_Task_: The reply is a verbatim copy of the listing below with its images dropped.

_Supplied material_:
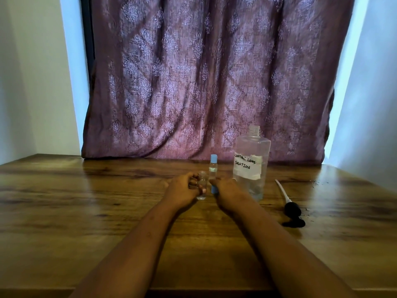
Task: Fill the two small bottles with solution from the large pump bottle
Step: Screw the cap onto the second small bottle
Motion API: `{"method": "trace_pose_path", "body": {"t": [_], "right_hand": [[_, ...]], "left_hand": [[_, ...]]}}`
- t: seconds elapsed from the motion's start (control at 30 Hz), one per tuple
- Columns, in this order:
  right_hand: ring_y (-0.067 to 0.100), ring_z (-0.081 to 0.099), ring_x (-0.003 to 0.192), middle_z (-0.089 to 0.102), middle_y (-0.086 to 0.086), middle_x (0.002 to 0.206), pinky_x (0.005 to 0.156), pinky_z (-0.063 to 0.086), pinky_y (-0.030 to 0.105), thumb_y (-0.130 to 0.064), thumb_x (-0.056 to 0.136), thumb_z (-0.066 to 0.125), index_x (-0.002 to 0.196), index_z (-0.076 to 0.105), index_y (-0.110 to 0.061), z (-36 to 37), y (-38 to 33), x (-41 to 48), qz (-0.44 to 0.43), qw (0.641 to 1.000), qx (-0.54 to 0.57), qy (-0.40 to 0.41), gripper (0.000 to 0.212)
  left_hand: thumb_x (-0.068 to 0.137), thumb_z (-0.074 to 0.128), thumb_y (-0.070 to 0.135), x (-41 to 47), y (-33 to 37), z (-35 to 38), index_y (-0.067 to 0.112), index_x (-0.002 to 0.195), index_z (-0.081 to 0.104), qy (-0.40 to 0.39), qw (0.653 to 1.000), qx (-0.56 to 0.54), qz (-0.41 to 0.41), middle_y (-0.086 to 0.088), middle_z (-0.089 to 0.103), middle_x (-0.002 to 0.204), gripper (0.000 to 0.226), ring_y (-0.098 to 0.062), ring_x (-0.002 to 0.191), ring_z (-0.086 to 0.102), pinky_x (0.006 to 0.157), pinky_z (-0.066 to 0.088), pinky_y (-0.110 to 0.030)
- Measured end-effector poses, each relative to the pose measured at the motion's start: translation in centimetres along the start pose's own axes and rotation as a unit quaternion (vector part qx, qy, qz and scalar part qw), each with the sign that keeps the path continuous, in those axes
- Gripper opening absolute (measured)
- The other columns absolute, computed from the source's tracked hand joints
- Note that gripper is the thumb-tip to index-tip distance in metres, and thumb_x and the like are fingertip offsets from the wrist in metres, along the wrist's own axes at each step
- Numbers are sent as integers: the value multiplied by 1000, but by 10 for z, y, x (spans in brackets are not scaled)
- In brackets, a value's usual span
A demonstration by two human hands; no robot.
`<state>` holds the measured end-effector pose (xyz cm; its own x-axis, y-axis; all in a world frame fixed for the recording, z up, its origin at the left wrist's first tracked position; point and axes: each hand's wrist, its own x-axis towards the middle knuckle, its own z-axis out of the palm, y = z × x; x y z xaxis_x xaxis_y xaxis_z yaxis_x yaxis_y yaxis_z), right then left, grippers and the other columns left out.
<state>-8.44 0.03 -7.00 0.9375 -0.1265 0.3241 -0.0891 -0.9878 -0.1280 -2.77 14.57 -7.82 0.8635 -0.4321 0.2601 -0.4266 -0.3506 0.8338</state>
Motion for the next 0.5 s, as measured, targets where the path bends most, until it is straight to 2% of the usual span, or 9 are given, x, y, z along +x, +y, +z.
{"method": "trace_pose_path", "body": {"t": [0.1, 0.23, 0.3, 0.37, 0.43, 0.5], "right_hand": [[23, 57, 99, 61, 10, 110, 86, 52, 38, 0, 84, 55, 107, 59, -16, 0, 0, 1, 6, 1000, 18, 7, 29], [21, 56, 93, 58, 8, 104, 81, 52, 36, -3, 84, 54, 103, 55, -14, -1, -1, 3, 11, 997, 71, 25, 21], [15, 54, 91, 54, 1, 103, 84, 52, 34, -6, 84, 55, 107, 54, -18, -3, -1, 3, 33, 984, 158, 71, 25], [8, 46, 94, 45, -5, 108, 88, 42, 20, -9, 87, 56, 120, 55, -18, -10, -1, 4, 37, 962, 218, 161, 33], [8, 42, 94, 40, 0, 108, 85, 36, 8, -12, 90, 56, 124, 56, -12, -19, 0, 4, 34, 934, 278, 222, 34], [10, 46, 95, 44, 2, 109, 85, 40, 9, -16, 91, 56, 122, 58, -10, -23, 0, 4, 40, 909, 336, 244, 32]], "left_hand": [[88, 77, 16, 0, 1, 1, 19, 125, 64, -3, 1000, -1, 3, 0, 74, 113, 40, -18, 105, 70, 102, 56, -51], [89, 75, 13, 0, 2, 0, 19, 126, 65, -11, 1000, -8, 0, 1, 74, 112, 39, -17, 104, 70, 100, 57, -49], [89, 75, 14, 0, 1, -1, 21, 125, 65, -14, 1000, -19, -7, 1, 74, 111, 38, -19, 104, 71, 100, 57, -51], [89, 76, 15, 0, 0, -1, 22, 124, 66, -14, 1000, -23, -10, 1, 75, 110, 38, -20, 103, 72, 101, 57, -51], [88, 77, 14, 0, -1, -1, 22, 124, 67, -15, 999, -27, -11, -1, 75, 112, 38, -21, 104, 71, 102, 56, -51], [87, 78, 14, 0, 1, -1, 24, 122, 68, -21, 999, -26, -4, 0, 74, 112, 38, -21, 105, 70, 103, 56, -50]]}}
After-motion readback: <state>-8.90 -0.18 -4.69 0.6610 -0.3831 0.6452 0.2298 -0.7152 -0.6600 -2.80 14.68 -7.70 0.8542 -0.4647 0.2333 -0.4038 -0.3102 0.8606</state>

_Solution to this problem_:
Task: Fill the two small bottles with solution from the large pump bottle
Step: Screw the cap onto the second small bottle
Motion API: `{"method": "trace_pose_path", "body": {"t": [_], "right_hand": [[_, ...]], "left_hand": [[_, ...]]}}`
- t: seconds elapsed from the motion's start (control at 30 Hz), one per tuple
- Columns, in this order:
  right_hand: ring_y (-0.067 to 0.100), ring_z (-0.081 to 0.099), ring_x (-0.003 to 0.192), middle_z (-0.089 to 0.102), middle_y (-0.086 to 0.086), middle_x (0.002 to 0.206), pinky_x (0.005 to 0.156), pinky_z (-0.063 to 0.086), pinky_y (-0.030 to 0.105), thumb_y (-0.130 to 0.064), thumb_x (-0.056 to 0.136), thumb_z (-0.066 to 0.125), index_x (-0.002 to 0.196), index_z (-0.076 to 0.105), index_y (-0.110 to 0.061), z (-36 to 37), y (-38 to 33), x (-41 to 48), qz (-0.44 to 0.43), qw (0.641 to 1.000), qx (-0.54 to 0.57), qy (-0.40 to 0.41), gripper (0.000 to 0.212)
  left_hand: thumb_x (-0.068 to 0.137), thumb_z (-0.074 to 0.128), thumb_y (-0.070 to 0.135), x (-41 to 47), y (-33 to 37), z (-35 to 38), index_y (-0.067 to 0.112), index_x (-0.002 to 0.195), index_z (-0.081 to 0.104), qy (-0.40 to 0.39), qw (0.653 to 1.000), qx (-0.56 to 0.54), qz (-0.41 to 0.41), middle_y (-0.086 to 0.088), middle_z (-0.089 to 0.103), middle_x (-0.002 to 0.204), gripper (0.000 to 0.226), ring_y (-0.098 to 0.062), ring_x (-0.002 to 0.191), ring_z (-0.086 to 0.102), pinky_x (0.006 to 0.157), pinky_z (-0.066 to 0.088), pinky_y (-0.110 to 0.030)
- Measured end-effector poses, each relative to the pose measured at the motion's start: translation in centimetres along the start pose's own axes and rotation as a unit quaternion (vector part qx, qy, qz and scalar part qw), each with the sign that keeps the path continuous, in those axes
- Gripper opening absolute (measured)
- The other columns absolute, computed from the source's tracked hand joints
- Note that gripper is the thumb-tip to index-tip distance in metres, and thumb_x and the like are fingertip offsets from the wrist in metres, along the wrist's own axes at each step
- Numbers are sent as integers: the value multiplied by 1000, but by 10 for z, y, x (spans in brackets are not scaled)
- In brackets, a value's usual span
A demonstration by two human hands; no robot.
`<state>` holds the measured end-effector pose (xyz cm; its own x-axis, y-axis; all in a world frame fixed for the recording, z up, its origin at the left wrist's first tracked position; point and axes: each hand's wrist, its own x-axis towards the middle knuckle, its own z-axis out of the palm, y = z × x; x y z xaxis_x xaxis_y xaxis_z yaxis_x yaxis_y yaxis_z), right then left, grippers and the other columns left out.
<state>-8.44 0.03 -7.00 0.9375 -0.1265 0.3241 -0.0891 -0.9878 -0.1280 -2.77 14.57 -7.82 0.8635 -0.4321 0.2601 -0.4266 -0.3506 0.8338</state>
Motion for the next 0.5 s, as measured, targets where the path bends most, until it is straight to 2% of the usual span, or 9 are given, x, y, z along +x, +y, +z.
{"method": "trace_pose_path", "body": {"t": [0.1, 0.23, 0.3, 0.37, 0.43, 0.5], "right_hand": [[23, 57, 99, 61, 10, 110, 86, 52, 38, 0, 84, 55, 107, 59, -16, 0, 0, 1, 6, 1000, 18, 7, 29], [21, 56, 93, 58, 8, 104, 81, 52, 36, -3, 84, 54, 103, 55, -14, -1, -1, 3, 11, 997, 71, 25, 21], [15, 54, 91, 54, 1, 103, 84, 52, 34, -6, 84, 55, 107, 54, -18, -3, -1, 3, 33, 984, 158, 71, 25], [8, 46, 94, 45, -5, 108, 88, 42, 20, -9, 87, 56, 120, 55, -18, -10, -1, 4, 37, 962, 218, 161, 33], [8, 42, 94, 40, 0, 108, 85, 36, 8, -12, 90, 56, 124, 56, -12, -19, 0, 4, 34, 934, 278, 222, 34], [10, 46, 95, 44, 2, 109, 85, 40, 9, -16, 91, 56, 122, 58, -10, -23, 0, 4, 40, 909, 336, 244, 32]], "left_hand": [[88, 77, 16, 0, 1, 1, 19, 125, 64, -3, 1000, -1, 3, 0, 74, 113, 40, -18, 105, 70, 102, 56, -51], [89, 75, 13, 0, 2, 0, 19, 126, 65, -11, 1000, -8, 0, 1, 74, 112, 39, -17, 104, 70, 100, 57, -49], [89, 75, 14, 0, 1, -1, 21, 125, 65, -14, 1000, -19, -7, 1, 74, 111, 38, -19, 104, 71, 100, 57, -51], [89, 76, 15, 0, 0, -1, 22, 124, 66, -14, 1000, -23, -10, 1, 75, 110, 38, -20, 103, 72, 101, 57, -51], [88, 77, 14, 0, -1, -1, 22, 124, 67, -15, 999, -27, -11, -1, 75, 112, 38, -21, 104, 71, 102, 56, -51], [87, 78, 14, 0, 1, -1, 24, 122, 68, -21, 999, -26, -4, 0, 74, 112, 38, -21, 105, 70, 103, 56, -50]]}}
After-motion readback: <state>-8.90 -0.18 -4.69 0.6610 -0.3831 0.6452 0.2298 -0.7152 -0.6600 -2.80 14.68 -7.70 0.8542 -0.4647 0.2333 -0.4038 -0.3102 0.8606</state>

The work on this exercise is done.